Который день нахожусь в новом моральном раздрае – у моего друга погиб друг.
Погиб, как вы сами понимаете, на фронте. Мужик нашего возраста, за плечами вторая чеченская, взрослые дети. Пошел воевать добровольцем, сказав, что хочет “заслонить собой пацанов, чтобы не загребли их”. Вот недавно погиб.
Мой друг сейчас в горе, все, что мне оставалось делать, – это просто выразить ему сочувствие и оставить в покое оплакивать близкого человека.
Но который день я не могу перестать думать, чтобы хотя бы как-то оценить происходящее.
Друг мой считает погибшего едва ли не святым (мы православные и говорили в том числе и о том, как поминать усопшего), объясняя свою точку зрения тем, что это именно и называется “положить душу за други своя”, а я пошла думать и не знаю, что с этим всем делать.
Понимаете, ребята, возможно, если бы призыв был действительно однократным – вот взяли, грубо говоря, сто тысяч человек, и все, больше никого не призовут, тогда еще хоть как-то можно было бы говорить о том, что “он пошел, чтобы не взяли других”, но рекрутов же набирают постоянно, а значит, рано или поздно “того пацана” призовут и он пойдет воевать, никто на самом деле тут никого собой не замещает.

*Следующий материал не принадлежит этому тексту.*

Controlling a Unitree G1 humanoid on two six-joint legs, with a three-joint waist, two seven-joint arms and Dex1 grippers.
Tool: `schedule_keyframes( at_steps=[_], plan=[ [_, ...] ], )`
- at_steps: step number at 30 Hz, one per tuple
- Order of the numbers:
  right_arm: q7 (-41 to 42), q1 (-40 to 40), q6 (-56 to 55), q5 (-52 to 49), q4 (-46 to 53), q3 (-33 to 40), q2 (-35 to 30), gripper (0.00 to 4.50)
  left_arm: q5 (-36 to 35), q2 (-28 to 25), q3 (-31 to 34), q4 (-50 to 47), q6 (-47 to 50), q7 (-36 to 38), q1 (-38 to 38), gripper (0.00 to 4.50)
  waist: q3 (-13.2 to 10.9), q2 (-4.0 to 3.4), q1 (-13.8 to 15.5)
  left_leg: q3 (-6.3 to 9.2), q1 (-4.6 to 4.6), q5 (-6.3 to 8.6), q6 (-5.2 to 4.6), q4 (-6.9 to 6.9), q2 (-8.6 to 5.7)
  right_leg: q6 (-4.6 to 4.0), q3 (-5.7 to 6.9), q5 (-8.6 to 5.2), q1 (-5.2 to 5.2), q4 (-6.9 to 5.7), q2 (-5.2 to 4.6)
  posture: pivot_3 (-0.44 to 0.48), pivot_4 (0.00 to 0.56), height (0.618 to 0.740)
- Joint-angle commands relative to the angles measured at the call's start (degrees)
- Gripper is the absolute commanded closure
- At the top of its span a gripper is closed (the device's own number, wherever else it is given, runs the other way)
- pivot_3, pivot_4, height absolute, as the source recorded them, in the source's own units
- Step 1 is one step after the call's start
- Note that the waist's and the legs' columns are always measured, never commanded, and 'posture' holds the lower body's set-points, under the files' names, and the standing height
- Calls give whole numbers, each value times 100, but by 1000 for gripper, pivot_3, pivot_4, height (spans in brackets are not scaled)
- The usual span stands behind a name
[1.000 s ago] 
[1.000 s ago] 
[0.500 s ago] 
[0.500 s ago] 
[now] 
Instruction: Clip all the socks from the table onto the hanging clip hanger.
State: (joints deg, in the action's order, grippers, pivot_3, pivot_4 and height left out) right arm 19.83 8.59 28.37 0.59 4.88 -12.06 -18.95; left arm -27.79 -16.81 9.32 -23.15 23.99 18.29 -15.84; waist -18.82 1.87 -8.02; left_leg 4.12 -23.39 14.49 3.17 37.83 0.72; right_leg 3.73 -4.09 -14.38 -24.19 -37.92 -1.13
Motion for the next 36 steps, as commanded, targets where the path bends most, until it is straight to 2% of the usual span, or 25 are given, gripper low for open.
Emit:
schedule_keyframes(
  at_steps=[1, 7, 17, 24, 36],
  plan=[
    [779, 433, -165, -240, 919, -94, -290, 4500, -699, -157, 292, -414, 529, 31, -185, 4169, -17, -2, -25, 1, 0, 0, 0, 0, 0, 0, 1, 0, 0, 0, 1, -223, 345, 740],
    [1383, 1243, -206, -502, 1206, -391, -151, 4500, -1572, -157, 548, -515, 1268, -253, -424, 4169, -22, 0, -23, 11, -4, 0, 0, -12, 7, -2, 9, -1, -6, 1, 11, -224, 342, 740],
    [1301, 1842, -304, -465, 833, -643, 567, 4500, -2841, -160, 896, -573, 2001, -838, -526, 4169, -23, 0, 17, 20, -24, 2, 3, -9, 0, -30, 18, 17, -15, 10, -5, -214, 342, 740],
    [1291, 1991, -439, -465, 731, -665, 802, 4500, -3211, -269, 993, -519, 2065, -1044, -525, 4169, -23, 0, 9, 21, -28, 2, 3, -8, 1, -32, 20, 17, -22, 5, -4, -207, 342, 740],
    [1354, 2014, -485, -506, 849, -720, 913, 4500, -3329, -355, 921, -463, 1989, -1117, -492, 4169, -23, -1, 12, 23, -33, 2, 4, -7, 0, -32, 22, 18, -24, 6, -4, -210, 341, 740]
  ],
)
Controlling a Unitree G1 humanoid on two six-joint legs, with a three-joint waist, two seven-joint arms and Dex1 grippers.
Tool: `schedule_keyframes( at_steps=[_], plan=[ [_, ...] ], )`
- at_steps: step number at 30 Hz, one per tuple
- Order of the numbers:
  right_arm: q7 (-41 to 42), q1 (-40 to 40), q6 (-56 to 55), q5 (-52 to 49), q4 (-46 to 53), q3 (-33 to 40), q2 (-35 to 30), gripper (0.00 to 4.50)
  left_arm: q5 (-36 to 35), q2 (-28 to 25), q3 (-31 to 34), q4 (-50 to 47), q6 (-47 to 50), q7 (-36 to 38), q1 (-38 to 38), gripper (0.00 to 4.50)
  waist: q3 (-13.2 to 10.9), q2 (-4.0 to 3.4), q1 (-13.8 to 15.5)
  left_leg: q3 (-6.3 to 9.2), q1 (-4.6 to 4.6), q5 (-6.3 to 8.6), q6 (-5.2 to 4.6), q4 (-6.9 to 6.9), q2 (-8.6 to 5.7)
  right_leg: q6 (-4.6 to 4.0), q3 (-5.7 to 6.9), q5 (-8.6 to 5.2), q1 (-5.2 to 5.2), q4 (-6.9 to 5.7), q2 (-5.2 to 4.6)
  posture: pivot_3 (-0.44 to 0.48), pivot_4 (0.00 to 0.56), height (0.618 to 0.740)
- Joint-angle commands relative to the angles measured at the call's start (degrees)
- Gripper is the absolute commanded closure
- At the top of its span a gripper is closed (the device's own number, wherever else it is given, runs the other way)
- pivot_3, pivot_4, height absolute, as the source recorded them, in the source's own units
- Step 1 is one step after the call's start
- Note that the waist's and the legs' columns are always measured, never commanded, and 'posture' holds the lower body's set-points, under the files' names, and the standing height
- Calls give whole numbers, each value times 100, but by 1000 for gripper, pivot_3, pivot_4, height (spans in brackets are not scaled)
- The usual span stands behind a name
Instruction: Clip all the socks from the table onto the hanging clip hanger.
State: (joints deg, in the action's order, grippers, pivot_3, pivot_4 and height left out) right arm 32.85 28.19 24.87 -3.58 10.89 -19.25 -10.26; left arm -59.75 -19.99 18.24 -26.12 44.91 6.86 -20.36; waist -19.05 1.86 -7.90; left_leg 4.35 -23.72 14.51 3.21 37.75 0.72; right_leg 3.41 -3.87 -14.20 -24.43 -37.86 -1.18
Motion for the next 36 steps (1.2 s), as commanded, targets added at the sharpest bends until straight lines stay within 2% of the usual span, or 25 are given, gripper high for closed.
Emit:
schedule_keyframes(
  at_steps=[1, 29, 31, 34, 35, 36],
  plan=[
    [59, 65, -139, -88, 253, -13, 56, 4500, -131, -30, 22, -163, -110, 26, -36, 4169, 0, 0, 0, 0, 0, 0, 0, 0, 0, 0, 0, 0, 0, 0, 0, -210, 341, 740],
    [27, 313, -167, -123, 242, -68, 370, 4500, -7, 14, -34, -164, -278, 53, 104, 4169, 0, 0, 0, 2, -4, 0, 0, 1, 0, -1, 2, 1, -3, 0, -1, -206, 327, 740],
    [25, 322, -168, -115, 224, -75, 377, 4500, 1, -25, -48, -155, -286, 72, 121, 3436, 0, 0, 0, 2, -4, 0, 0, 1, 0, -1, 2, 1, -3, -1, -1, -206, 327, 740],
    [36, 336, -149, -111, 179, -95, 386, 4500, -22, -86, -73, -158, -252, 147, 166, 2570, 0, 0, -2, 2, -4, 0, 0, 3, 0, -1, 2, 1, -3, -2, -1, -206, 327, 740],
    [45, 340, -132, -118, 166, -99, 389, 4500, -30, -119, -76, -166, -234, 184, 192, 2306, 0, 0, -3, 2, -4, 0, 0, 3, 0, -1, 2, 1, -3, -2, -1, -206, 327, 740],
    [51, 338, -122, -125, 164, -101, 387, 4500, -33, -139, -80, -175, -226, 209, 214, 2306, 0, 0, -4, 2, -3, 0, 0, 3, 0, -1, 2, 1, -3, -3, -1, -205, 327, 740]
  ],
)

А во-вторых, если бы речь шла о войне оборонительной, ах, если бы все эти воины шли действительно защищать родину от врага. Да, я понимаю, что девиз этой войны “мы боремся с нацизмом”, но как бы ни подводить под эту войну идеологическую базу, как бы ни рассказывать про зиги и “жареных колорадов”, в сухом остатке мы имеем нападение России на Украину в феврале 2022 года. Не Украины на Россию, а именно России на Украину – причем первичная декларация, о которой уже никто не помнит, была “возьмем Киев за три дня”, то есть завоюем чужое государство за полнедели, ну а дальше поглядим, молдаванам пальцем погрозим или прибалтам.
Через два года имеем то, что имеем – уничтожаемые с обеих сторон границы города, бесчисленные жертвы среди военных и гражданских, разбитая инфраструктура и растущая с обеих сторон ненависть.
Именно в такой войне пошел участвовать погибший, и с одной стороны, его мотивация явно звучит как героическая, встать на место кого-то молодого и необстреляного. Погибнуть “за того парня”, потому что “уже пожил”. Но знаете, что меня в этой сентенции смущает?
Если заменить слова “пойти воевать” на “пойти убивать” – мотивация становится уже не такой однозначно-героической. Знаете, когда война началась, многие мои близкие люди – от мистера Адамса до старинных друзей, которых я никогда бы не смогла заподозрить в трусости, начали говорить со мной об одном и том же: “Страшней всего стать убийцей”. Не погибнуть самому, а именно убить кого-то. На эту тему мы вообще никогда раньше не говорили – а тут никак не связанные между собой мужчины довольно разного возраста произносили при мне одну и ту же фразу о том, что они не вынесли бы стать убийцами. “Если встать защищать семью от врага – это одно дело, это враг напал, но вот так пойти убивать братьев – да будь оно все неладно”. Именно поэтому я никогда не осужу уклонистов – стать убийцей для нравственно вменяемого человека и так является одним из самых страшных кошмаров, а тут еще убивать не каких-то чужаков, пришедших завоевывать твою страну и грозящих вырезать твою семью, а тех, с кем еще пять лет назад ездили к друг другу в гости и считали нормальными соседями.
Но еще страшнее ситуация становится тогда, когда всякую абстракцию нужно будет отложить – и представить себя, именно себя на кладбище, где лежит муж, сын, брат, – убитый именно тем человеком, который “пошел воевать за того пацана”. Потому что на войне убивают – без этого нельзя. Без этого бывает как в фильме “по соображениям совести” – то есть настолько редко, что про это снимают кино.
И как – это становится ближе к подвигу, или нет? Или когда вместо абстрактного “за други своя” – подставляется лицо своего родного человека, подвиг перестает быть подвигом и становится неправедным убийством?
Ребята, вот почему у меня нет никакой моральной оценки произошедшего. С одной стороны, я понимаю мотивацию этого человека и она не кажется мне подлой. Но когда я начинаю оценивать произошедшее с другой стороны, я понимаю, что война, на которую он ушел, – война неправедная, захватническая. И я захожу в тупик.
Все же хорошо, что суд над человеками отдан Богу – Он единственный все знает и понимает, Он единственный сумеет оценить произошедшее и по справедливости, и по милосердию. Я же снова умолкаю – потому что мне больше нечего сказать. Тупик, в котором остается произносить: “Господи, Ты веси”.